## TASK GOAL
Could you give the data that follows again exactly, without its pictures?

## PROVIDED DATA
◇ ◇ ◇ ◇ ◇

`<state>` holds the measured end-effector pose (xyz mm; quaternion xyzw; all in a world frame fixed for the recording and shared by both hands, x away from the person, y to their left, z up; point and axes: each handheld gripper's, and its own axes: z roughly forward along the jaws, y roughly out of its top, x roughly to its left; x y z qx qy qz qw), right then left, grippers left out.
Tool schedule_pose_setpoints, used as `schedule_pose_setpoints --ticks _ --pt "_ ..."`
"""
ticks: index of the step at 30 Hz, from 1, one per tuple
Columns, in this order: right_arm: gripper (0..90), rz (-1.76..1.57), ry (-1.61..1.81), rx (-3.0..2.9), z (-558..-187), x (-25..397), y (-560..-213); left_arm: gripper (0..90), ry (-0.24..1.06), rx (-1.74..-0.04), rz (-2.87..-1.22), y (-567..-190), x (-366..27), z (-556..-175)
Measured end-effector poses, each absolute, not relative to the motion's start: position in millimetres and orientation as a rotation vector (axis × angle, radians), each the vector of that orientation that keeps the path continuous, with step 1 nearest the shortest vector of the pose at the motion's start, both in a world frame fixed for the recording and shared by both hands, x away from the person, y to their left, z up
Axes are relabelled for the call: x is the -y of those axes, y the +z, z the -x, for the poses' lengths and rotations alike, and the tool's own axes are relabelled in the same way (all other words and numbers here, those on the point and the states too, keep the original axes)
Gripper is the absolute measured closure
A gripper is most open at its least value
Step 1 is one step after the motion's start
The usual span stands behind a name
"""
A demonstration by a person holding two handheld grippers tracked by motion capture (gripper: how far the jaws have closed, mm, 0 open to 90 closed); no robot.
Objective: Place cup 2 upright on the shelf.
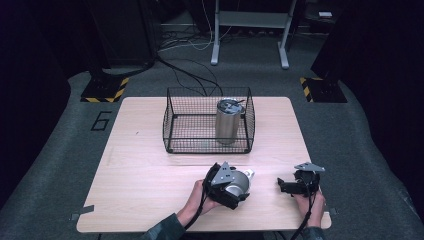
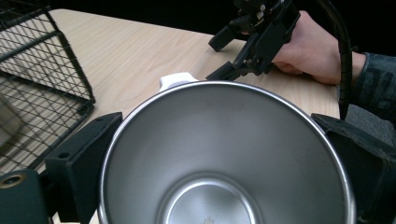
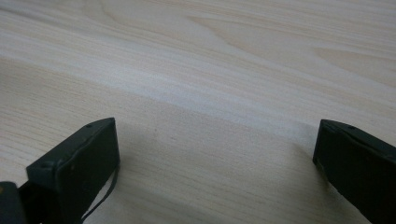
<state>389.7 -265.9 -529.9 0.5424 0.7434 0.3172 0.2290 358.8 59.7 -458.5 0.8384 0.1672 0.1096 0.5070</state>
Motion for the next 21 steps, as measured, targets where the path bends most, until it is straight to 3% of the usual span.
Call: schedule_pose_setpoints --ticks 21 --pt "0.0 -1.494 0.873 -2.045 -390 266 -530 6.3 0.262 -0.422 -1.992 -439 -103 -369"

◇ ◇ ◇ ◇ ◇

## OUTPUT OF THE EXERCISE
`<state>` holds the measured end-effector pose (xyz mm; quaternion xyzw; all in a world frame fixed for the recording and shared by both hands, x away from the person, y to their left, z up; point and axes: each handheld gripper's, and its own axes: z roughly forward along the jaws, y roughly out of its top, x roughly to its left; x y z qx qy qz qw), right then left, grippers left out.
Tool schedule_pose_setpoints, used as `schedule_pose_setpoints --ticks _ --pt "_ ..."`
"""
ticks: index of the step at 30 Hz, from 1, one per tuple
Columns, in this order: right_arm: gripper (0..90), rz (-1.76..1.57), ry (-1.61..1.81), rx (-3.0..2.9), z (-558..-187), x (-25..397), y (-560..-213); left_arm: gripper (0..90), ry (-0.24..1.06), rx (-1.74..-0.04), rz (-2.87..-1.22), y (-567..-190), x (-366..27), z (-556..-175)
Measured end-effector poses, each absolute, not relative to the motion's start: position in millimetres and orientation as a rotation vector (axis × angle, radians), each the vector of that orientation that keeps the path continuous, with step 1 nearest the shortest vector of the pose at the motion's start, both in a world frame fixed for the recording and shared by both hands, x away from the person, y to their left, z up
Axes are relabelled for the call: x is the -y of those axes, y the +z, z the -x, for the poses' lengths and rotations alike, and the tool's own axes are relabelled in the same way (all other words and numbers here, those on the point and the states too, keep the original axes)
Gripper is the absolute measured closure
A gripper is most open at its least value
Step 1 is one step after the motion's start
The usual span stands behind a name
"""
A demonstration by a person holding two handheld grippers tracked by motion capture (gripper: how far the jaws have closed, mm, 0 open to 90 closed); no robot.
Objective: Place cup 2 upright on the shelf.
<state>389.7 -265.9 -529.9 0.5424 0.7434 0.3172 0.2290 358.8 59.7 -458.5 0.8384 0.1672 0.1096 0.5070</state>
Motion for the next 21 steps, as measured, targets where the path bends most, until it is straight to 3% of the usual span.
Call: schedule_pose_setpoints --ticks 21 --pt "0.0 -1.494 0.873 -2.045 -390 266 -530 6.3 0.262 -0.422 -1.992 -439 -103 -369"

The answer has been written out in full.